#### SUPPLIED RECORDS ####

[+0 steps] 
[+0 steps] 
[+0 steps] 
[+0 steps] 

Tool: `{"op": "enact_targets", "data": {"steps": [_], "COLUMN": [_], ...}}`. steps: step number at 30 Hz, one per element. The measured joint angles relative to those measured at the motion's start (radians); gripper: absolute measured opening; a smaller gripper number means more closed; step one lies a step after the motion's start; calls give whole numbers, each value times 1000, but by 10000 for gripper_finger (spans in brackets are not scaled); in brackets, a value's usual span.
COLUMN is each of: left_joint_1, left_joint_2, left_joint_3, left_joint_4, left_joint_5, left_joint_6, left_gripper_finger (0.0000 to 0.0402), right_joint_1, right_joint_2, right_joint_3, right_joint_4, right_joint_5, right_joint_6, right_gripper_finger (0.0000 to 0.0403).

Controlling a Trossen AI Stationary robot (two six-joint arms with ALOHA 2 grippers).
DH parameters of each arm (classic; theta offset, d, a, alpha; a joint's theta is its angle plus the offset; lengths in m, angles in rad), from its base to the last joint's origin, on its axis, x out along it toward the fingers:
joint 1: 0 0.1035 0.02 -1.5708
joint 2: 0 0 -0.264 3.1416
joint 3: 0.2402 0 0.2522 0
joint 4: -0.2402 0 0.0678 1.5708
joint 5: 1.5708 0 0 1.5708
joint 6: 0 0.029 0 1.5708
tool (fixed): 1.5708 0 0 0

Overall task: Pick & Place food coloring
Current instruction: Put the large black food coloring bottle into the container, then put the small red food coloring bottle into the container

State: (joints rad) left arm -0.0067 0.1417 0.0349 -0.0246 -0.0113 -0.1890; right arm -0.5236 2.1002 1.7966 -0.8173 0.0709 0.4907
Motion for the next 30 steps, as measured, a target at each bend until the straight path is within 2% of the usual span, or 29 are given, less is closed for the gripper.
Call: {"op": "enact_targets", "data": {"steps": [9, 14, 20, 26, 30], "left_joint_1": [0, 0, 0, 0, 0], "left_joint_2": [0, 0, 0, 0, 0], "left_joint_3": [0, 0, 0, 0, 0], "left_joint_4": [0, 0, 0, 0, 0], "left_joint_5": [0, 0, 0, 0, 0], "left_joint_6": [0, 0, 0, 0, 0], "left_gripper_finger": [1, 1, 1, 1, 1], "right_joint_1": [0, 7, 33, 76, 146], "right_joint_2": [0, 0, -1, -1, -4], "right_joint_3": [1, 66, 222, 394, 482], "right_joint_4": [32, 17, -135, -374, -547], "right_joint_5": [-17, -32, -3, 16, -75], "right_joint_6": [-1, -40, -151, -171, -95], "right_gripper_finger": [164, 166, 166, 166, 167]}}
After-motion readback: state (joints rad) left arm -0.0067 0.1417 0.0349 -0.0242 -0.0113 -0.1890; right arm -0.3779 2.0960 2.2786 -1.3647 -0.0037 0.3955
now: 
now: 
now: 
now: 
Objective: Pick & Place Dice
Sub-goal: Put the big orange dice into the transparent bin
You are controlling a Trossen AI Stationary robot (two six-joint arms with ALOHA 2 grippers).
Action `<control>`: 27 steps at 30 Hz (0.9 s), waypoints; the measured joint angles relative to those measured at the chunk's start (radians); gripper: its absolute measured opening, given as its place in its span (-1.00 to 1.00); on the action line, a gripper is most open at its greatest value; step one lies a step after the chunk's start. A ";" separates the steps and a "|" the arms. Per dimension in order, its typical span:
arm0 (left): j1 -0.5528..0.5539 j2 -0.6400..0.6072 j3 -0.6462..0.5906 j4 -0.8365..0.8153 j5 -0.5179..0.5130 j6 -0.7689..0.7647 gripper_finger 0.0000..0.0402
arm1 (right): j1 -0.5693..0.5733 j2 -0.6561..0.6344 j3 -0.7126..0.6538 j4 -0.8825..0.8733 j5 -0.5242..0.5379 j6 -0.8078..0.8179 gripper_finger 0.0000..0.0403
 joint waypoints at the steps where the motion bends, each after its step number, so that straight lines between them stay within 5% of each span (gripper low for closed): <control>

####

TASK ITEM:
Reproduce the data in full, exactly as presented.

RESULT FOR THIS EXERCISE:
[+0 steps] 
[+0 steps] 
[+0 steps] 
[+0 steps] 

Tool: `{"op": "enact_targets", "data": {"steps": [_], "COLUMN": [_], ...}}`. steps: step number at 30 Hz, one per element. The measured joint angles relative to those measured at the motion's start (radians); gripper: absolute measured opening; a smaller gripper number means more closed; step one lies a step after the motion's start; calls give whole numbers, each value times 1000, but by 10000 for gripper_finger (spans in brackets are not scaled); in brackets, a value's usual span.
COLUMN is each of: left_joint_1, left_joint_2, left_joint_3, left_joint_4, left_joint_5, left_joint_6, left_gripper_finger (0.0000 to 0.0402), right_joint_1, right_joint_2, right_joint_3, right_joint_4, right_joint_5, right_joint_6, right_gripper_finger (0.0000 to 0.0403).

Controlling a Trossen AI Stationary robot (two six-joint arms with ALOHA 2 grippers).
DH parameters of each arm (classic; theta offset, d, a, alpha; a joint's theta is its angle plus the offset; lengths in m, angles in rad), from its base to the last joint's origin, on its axis, x out along it toward the fingers:
joint 1: 0 0.1035 0.02 -1.5708
joint 2: 0 0 -0.264 3.1416
joint 3: 0.2402 0 0.2522 0
joint 4: -0.2402 0 0.0678 1.5708
joint 5: 1.5708 0 0 1.5708
joint 6: 0 0.029 0 1.5708
tool (fixed): 1.5708 0 0 0

Overall task: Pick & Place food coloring
Current instruction: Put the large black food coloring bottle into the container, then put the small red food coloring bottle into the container

State: (joints rad) left arm -0.0067 0.1417 0.0349 -0.0246 -0.0113 -0.1890; right arm -0.5236 2.1002 1.7966 -0.8173 0.0709 0.4907
Motion for the next 30 steps, as measured, a target at each bend until the straight path is within 2% of the usual span, or 29 are given, less is closed for the gripper.
Call: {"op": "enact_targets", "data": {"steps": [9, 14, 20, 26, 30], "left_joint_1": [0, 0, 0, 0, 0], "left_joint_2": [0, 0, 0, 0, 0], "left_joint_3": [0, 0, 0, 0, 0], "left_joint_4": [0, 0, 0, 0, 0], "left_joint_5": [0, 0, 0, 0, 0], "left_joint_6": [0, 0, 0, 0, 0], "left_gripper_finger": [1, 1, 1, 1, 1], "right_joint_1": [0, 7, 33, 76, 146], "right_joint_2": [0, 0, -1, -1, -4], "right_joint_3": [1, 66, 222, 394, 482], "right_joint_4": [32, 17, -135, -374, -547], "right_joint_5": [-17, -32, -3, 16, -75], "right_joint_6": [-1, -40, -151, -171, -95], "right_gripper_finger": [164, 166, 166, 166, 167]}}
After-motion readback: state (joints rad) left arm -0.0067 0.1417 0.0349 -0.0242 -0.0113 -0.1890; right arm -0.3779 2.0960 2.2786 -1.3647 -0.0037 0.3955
now: 
now: 
now: 
now: 
Objective: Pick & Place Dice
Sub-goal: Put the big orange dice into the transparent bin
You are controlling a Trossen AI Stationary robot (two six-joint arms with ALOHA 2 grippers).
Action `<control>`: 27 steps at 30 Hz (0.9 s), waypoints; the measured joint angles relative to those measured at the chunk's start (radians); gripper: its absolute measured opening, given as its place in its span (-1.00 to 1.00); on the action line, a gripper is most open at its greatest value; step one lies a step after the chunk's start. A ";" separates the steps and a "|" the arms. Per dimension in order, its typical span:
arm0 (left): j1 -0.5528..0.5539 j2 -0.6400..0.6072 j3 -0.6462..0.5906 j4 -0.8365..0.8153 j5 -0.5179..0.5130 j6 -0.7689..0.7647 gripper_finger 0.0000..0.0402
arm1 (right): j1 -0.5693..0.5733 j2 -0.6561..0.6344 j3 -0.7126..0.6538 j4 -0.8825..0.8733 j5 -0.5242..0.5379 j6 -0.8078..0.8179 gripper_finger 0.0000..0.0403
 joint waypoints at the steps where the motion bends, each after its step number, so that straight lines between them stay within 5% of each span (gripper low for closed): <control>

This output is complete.